What needs to be done: Reproduce, word for word, the lines in the material below starting with the one that has "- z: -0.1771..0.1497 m" and going on through the one that has "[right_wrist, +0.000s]". Leave out all pictures.

Given data:

——————————

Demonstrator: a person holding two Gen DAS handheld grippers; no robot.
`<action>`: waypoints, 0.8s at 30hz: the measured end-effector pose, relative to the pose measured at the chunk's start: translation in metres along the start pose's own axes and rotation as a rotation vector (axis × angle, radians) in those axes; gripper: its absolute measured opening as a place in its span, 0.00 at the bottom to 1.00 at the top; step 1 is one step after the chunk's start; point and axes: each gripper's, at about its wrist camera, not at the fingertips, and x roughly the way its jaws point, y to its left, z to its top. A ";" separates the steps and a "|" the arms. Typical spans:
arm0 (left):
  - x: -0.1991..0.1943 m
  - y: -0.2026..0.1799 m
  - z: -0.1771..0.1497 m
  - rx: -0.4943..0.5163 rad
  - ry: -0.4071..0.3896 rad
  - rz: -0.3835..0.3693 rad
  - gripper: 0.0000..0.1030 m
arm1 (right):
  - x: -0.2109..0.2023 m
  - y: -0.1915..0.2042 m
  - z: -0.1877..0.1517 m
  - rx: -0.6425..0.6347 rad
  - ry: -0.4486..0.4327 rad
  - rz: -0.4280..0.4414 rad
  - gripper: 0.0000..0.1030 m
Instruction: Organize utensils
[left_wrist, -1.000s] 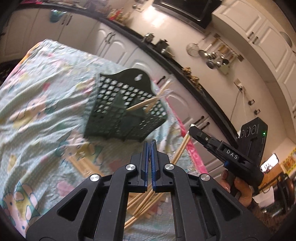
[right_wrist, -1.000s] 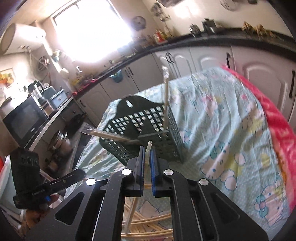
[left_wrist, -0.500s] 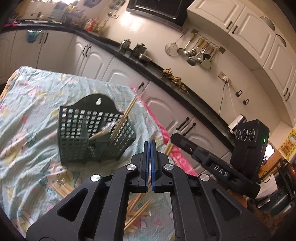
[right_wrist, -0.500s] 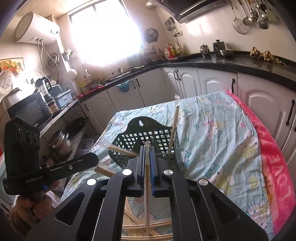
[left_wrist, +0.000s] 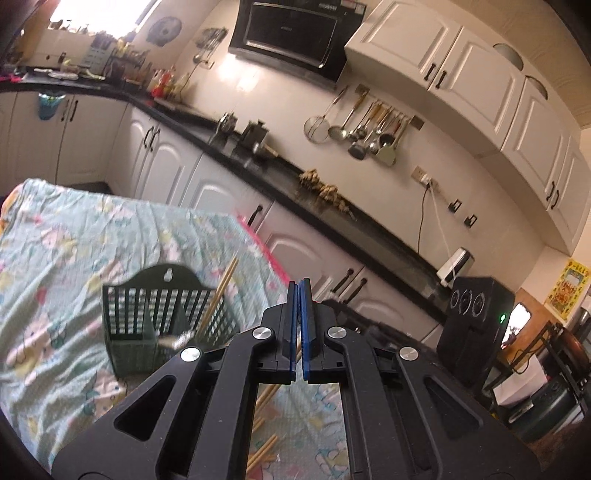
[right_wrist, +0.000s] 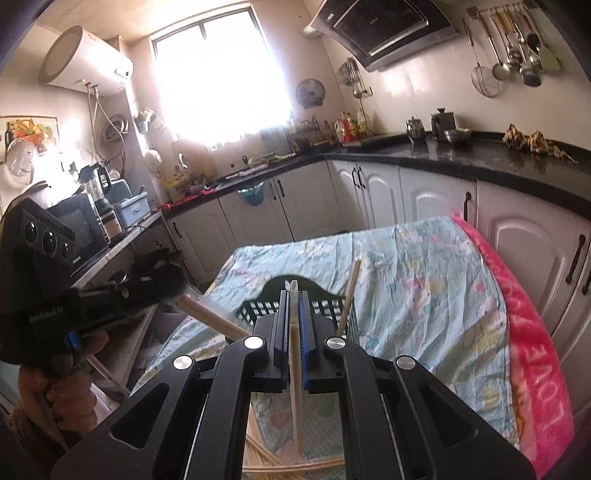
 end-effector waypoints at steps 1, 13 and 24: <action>-0.002 -0.001 0.004 0.005 -0.011 -0.001 0.00 | -0.001 0.001 0.003 -0.004 -0.009 0.001 0.05; -0.026 -0.014 0.048 0.058 -0.113 0.015 0.00 | -0.011 0.005 0.040 -0.030 -0.109 0.010 0.05; -0.035 -0.010 0.064 0.060 -0.149 0.033 0.00 | -0.019 0.013 0.075 -0.070 -0.202 0.009 0.05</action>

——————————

Solution:
  - z: -0.1771..0.1497 m
  - rx: -0.4943..0.5163 rad
  - ry: -0.4071..0.3896 rad
  - rz: -0.3835..0.3693 rad
  - gripper: 0.0000..0.1030 m
arm1 (right):
  - x: -0.2109..0.2023 m
  - y: -0.1915..0.2042 m
  - z: -0.1877..0.1517 m
  - rx: -0.6425..0.6347 rad
  - ry: -0.4486..0.4327 rad
  - rz: -0.4280..0.4414 rad
  - gripper: 0.0000..0.1030 m
Instruction: Organize utensils
[left_wrist, -1.000s] 
[right_wrist, -1.000s] 
[left_wrist, -0.500s] 
[right_wrist, -0.500s] 
[left_wrist, +0.000s] 
[right_wrist, +0.000s] 

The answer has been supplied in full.